■ **Exercise instructions**:
Search the data for "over". Each line containing it is to be copied.

─── Entries shown

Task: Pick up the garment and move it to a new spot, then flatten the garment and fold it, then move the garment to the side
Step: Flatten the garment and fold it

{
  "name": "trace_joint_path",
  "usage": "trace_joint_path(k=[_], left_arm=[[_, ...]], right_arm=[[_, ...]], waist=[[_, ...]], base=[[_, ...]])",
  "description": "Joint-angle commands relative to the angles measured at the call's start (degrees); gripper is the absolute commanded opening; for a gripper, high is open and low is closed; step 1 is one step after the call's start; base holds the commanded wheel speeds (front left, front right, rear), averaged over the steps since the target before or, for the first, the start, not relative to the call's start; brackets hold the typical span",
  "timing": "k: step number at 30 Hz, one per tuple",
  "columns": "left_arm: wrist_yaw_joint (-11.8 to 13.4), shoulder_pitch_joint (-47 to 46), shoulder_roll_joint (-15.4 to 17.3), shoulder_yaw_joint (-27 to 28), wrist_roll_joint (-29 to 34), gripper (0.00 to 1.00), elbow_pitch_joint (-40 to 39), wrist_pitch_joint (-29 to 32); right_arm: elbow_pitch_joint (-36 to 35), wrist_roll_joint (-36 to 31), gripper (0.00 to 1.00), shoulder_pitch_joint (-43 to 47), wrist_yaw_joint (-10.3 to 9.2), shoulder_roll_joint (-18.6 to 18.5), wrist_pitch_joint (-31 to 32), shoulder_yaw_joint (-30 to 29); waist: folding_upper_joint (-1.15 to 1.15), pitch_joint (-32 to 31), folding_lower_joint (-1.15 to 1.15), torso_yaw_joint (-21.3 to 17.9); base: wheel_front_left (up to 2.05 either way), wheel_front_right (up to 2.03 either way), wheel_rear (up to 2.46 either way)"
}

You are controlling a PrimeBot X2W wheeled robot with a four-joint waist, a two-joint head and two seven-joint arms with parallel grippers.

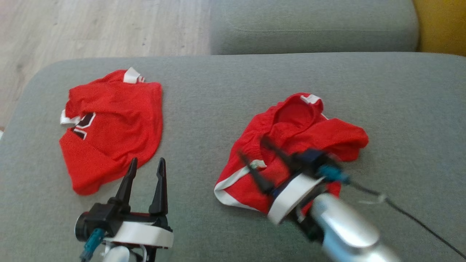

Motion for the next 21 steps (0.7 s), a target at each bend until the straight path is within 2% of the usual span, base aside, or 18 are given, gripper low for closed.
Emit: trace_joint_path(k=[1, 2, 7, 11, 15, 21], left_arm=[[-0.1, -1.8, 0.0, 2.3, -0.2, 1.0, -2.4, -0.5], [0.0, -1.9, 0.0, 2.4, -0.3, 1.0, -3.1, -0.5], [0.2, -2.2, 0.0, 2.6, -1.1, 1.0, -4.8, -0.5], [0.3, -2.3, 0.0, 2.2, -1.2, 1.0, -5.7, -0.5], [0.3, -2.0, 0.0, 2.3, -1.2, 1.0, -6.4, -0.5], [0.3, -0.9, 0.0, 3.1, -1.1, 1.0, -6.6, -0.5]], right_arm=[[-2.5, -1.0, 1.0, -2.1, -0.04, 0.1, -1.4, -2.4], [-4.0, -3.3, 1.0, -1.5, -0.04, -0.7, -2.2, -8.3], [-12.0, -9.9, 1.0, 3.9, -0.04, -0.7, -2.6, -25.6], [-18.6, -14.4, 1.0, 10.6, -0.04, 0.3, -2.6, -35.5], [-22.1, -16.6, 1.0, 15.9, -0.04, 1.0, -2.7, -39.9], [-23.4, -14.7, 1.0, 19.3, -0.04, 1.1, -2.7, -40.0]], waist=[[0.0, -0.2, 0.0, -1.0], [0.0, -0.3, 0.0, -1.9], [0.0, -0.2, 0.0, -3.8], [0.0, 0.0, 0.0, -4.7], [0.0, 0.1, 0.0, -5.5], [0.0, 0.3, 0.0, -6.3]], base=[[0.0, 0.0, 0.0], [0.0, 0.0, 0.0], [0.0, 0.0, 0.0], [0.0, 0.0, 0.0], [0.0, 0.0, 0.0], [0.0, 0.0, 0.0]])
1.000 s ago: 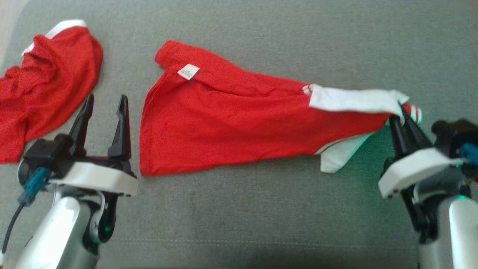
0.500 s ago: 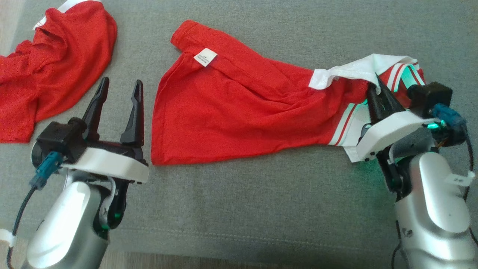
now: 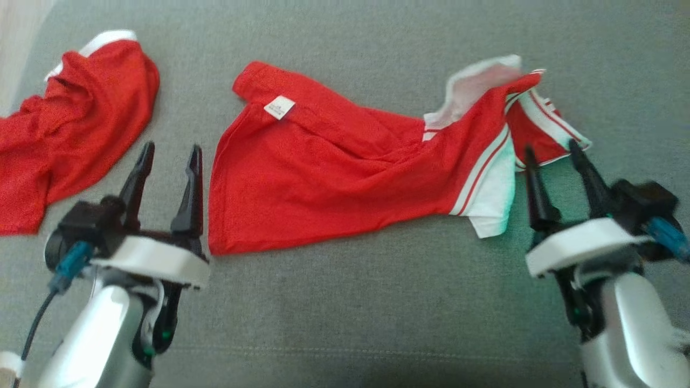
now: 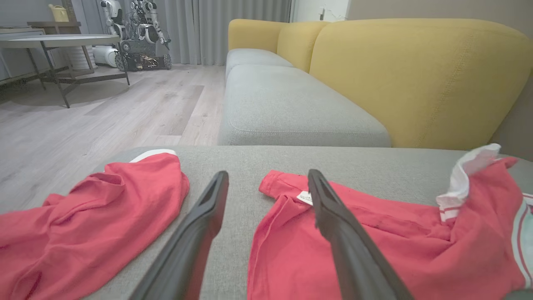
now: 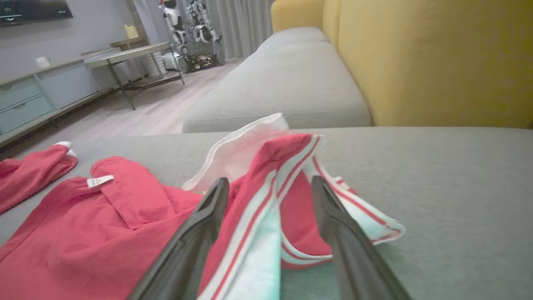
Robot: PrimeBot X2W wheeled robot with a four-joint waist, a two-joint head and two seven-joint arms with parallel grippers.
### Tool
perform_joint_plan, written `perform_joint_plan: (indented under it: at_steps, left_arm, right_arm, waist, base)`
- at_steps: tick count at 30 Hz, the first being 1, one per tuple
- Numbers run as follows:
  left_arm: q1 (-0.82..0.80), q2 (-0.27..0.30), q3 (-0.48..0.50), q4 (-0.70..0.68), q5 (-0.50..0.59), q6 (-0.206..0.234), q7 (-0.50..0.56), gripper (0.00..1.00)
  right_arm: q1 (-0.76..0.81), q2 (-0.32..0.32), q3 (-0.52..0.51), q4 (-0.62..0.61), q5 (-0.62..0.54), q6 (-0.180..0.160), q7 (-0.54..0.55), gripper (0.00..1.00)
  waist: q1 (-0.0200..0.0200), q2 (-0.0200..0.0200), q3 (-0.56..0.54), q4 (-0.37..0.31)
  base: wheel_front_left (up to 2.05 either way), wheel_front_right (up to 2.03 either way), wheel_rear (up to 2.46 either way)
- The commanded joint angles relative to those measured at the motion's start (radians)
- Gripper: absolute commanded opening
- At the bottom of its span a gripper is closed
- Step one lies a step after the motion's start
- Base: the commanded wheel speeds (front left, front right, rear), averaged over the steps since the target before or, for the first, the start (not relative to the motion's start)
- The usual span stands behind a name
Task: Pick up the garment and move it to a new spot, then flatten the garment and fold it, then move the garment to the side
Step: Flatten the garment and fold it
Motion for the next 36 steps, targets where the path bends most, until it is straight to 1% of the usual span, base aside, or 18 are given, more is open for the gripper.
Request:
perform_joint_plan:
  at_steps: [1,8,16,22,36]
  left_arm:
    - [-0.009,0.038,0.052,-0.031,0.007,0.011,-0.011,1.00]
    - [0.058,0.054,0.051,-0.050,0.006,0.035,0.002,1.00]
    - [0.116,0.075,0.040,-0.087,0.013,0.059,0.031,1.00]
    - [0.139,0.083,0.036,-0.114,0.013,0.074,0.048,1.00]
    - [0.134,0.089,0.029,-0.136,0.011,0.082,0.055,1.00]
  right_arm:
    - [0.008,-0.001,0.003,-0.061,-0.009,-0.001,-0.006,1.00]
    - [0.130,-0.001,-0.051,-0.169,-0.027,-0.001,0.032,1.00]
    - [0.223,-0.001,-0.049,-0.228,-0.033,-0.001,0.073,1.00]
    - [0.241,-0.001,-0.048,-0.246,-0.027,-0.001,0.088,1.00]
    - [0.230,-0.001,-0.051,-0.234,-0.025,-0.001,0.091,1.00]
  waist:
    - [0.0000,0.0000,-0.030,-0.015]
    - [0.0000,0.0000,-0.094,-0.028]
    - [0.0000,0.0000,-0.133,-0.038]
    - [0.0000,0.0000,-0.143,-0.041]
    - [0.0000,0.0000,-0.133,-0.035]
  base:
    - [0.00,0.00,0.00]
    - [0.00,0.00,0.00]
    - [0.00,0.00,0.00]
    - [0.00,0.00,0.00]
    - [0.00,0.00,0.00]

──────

■ **Task result**:
  "description": "Joint-angle commands relative to the angles measured at the call's start (degrees); gripper is the absolute commanded opening; for a gripper, high is open and low is closed; step 1 is one step after the call's start; base holds the commanded wheel speeds (front left, front right, rear), averaged over the steps since the target before or, for the first, the start, not relative to the call's start; brackets hold the typical span",
- Base: the commanded wheel speeds (front left, front right, rear), averaged over the steps since the target before or, for the first, the start (not relative to the motion's start)

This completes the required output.